People use both proactive or reactive control, adds Braver, but may have a tendency to favor one form or another depending on the specific situation, or through more trait-like biases.
"We've done a number of experiments that show you can manipulate the tendency of one of these mechanisms or another to be used, and they are not only related to properties of the task, but may also be impacted by stable individual differences that people have," says Braver. "We've been looking at cognitive-related individual differences, as well as personality-related individual differences. Both of these factors may have an important influence on the type of control strategies people use in cognitive situations."
In addition to teasing out different control strategies in healthy populations, Braver is also interested in the clinical applications of his findings in populations such as people with schizophrenia or Alzheimer's disease. He runs a joint Washington University lab with his wife, Deanna Barch, PhD, associate psychology professor and assistant psychiatry professor, who studies the neurobiological mechanisms that contribute to language and cognitive deficits in people with schizophrenia, and other clinical populations.

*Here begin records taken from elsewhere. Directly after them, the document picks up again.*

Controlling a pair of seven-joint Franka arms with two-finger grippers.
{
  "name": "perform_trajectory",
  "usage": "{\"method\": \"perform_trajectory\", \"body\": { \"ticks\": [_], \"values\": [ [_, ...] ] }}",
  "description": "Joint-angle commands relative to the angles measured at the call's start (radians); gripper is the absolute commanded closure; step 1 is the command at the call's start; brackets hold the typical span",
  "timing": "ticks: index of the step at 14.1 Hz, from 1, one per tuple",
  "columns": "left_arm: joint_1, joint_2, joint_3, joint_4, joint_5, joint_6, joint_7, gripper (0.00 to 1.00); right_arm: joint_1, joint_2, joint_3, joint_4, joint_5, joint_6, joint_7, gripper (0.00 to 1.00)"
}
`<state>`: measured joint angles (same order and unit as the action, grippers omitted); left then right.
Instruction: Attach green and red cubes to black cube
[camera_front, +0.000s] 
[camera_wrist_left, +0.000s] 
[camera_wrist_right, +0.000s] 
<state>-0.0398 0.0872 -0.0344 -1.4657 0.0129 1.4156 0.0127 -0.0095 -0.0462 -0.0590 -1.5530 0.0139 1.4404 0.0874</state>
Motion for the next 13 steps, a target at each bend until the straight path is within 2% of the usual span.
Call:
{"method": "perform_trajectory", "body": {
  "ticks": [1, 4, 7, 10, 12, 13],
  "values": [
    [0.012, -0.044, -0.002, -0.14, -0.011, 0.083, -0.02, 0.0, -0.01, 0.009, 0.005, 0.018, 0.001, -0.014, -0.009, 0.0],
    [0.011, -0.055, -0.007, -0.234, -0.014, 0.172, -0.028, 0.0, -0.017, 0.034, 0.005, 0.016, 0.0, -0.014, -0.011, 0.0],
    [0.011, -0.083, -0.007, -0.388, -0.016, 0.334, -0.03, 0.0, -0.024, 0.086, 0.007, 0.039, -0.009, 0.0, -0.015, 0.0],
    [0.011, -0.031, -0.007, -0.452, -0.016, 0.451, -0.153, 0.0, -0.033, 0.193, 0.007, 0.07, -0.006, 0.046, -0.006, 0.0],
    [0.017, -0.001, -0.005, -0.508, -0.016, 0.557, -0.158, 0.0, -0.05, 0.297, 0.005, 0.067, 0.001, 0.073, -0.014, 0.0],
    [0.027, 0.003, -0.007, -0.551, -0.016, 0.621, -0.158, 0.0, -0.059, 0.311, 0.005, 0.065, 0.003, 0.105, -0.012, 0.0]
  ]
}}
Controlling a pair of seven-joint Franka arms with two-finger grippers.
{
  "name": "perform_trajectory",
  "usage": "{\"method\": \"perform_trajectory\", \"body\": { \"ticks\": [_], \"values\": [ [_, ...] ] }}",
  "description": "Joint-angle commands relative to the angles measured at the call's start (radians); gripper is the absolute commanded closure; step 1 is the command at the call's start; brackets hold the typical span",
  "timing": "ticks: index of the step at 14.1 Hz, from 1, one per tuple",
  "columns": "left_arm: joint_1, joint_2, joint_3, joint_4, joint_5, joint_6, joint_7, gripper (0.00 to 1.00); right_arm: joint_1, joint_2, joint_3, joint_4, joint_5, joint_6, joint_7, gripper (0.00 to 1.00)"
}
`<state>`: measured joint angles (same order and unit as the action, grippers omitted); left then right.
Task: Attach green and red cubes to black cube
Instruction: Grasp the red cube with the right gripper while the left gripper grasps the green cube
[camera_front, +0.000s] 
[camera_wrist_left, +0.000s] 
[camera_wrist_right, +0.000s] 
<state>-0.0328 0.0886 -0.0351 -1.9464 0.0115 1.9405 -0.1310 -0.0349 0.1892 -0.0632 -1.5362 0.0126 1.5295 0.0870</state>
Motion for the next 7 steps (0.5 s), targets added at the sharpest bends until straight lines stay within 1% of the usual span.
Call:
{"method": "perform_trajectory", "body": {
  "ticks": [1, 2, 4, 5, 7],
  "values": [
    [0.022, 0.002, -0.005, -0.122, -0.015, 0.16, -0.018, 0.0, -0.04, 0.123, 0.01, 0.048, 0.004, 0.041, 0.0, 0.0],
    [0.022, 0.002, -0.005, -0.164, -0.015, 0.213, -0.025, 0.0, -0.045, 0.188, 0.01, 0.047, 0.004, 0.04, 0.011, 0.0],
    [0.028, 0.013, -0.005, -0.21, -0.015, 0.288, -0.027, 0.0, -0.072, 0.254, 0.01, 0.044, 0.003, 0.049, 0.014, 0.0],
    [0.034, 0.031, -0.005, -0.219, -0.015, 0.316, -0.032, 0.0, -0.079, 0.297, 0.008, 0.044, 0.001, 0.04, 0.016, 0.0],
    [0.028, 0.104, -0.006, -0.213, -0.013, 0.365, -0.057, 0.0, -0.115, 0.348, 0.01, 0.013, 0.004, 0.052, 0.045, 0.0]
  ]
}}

"Through my interactions with Deanna and her group, I continually get informed and influenced by issues that arise in clinical populations, such as schizophrenia. These issues have enormous implications for our understanding of the normal functioning brain and mind," says Braver. "It's important not only to do basic research, but also to apply what we learn in clinical domains. For example, I'm excited by the prospect that we can use the DMC model to do better cognitive training in groups that have well-known problems with cognitive control, such as older adults and patients with schizophrenia."
Braver says his future plans will perpetuate the multidimensional approach to understanding the brain that he learned at UCSD and CNBC: In collaboration with colleagues domestically and internationally, he aims not only to elaborate on his DMC model and his cognitive training research in older adults and people with schizophrenia, but will also focus more closely on decision-making tasks as another way of understanding cognitive control.
"There is so much good work going on outside of America," notes Braver. "One of the things the McGuigan money is allowing me to do is visit other labs more regularly and start to form collaborations with international colleagues."